§ **Exercise instructions**: All of the data below is to be written out again exactly.

§ **Data excerpt**:
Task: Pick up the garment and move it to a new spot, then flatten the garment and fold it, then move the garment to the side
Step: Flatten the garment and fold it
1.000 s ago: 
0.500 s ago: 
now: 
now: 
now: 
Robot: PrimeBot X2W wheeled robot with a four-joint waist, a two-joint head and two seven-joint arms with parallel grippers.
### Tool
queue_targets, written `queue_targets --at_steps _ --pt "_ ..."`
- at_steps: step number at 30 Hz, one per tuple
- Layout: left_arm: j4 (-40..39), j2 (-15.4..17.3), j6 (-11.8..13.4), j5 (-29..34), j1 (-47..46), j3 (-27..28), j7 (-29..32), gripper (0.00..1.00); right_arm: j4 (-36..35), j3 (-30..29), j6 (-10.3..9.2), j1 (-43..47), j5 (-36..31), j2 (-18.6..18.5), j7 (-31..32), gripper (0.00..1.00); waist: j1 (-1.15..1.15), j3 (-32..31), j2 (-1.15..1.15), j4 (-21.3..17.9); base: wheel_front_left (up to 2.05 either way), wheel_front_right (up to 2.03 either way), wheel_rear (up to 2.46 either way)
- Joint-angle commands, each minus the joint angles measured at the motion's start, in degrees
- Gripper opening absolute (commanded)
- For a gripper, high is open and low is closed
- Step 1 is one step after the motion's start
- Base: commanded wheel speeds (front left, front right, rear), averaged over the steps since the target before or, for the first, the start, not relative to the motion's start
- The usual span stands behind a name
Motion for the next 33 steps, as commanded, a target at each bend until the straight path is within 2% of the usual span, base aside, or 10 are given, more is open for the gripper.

§ **Exercise output**:
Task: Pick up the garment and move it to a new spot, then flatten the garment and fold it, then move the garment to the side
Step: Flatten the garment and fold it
1.000 s ago: 
0.500 s ago: 
now: 
now: 
now: 
Robot: PrimeBot X2W wheeled robot with a four-joint waist, a two-joint head and two seven-joint arms with parallel grippers.
### Tool
queue_targets, written `queue_targets --at_steps _ --pt "_ ..."`
- at_steps: step number at 30 Hz, one per tuple
- Layout: left_arm: j4 (-40..39), j2 (-15.4..17.3), j6 (-11.8..13.4), j5 (-29..34), j1 (-47..46), j3 (-27..28), j7 (-29..32), gripper (0.00..1.00); right_arm: j4 (-36..35), j3 (-30..29), j6 (-10.3..9.2), j1 (-43..47), j5 (-36..31), j2 (-18.6..18.5), j7 (-31..32), gripper (0.00..1.00); waist: j1 (-1.15..1.15), j3 (-32..31), j2 (-1.15..1.15), j4 (-21.3..17.9); base: wheel_front_left (up to 2.05 either way), wheel_front_right (up to 2.03 either way), wheel_rear (up to 2.46 either way)
- Joint-angle commands, each minus the joint angles measured at the motion's start, in degrees
- Gripper opening absolute (commanded)
- For a gripper, high is open and low is closed
- Step 1 is one step after the motion's start
- Base: commanded wheel speeds (front left, front right, rear), averaged over the steps since the target before or, for the first, the start, not relative to the motion's start
- The usual span stands behind a name
Motion for the next 33 steps, as commanded, a target at each bend until the straight path is within 2% of the usual span, base aside, or 10 are given, more is open for the gripper.

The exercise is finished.